Work item:
How many lines of the listing contain the string "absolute"? Only the number is wanted.

Information shown:
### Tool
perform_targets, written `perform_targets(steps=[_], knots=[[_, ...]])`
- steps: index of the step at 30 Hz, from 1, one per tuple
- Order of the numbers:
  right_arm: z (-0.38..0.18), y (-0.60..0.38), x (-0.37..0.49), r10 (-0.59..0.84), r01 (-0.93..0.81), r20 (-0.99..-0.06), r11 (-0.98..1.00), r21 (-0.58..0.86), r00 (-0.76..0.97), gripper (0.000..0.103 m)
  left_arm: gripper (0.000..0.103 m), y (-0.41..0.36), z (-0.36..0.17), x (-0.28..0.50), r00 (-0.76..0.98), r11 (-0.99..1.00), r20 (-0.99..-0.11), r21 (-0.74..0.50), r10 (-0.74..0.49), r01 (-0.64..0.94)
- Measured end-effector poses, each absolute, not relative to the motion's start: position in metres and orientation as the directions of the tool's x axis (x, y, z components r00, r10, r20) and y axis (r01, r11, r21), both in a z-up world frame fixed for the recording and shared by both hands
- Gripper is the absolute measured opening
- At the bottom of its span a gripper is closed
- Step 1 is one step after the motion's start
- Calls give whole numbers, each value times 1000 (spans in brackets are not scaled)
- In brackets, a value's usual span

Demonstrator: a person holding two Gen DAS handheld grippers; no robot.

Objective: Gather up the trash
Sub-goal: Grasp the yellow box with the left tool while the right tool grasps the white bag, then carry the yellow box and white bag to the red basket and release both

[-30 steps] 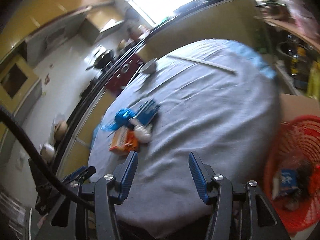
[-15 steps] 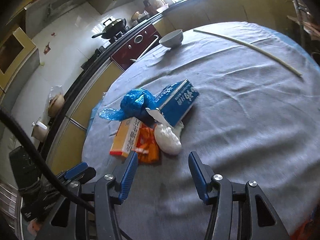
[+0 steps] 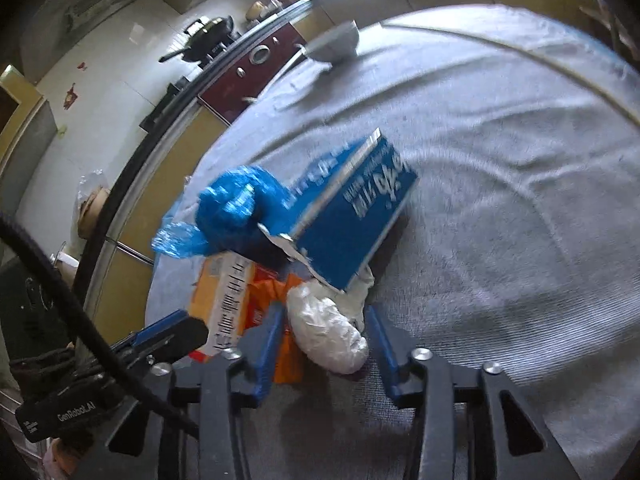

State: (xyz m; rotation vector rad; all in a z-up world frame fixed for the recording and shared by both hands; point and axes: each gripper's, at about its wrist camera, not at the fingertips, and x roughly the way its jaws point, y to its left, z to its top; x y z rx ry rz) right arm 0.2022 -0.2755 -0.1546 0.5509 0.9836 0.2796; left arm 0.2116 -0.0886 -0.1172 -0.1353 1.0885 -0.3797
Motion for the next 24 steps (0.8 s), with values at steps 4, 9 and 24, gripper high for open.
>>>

Answer space:
2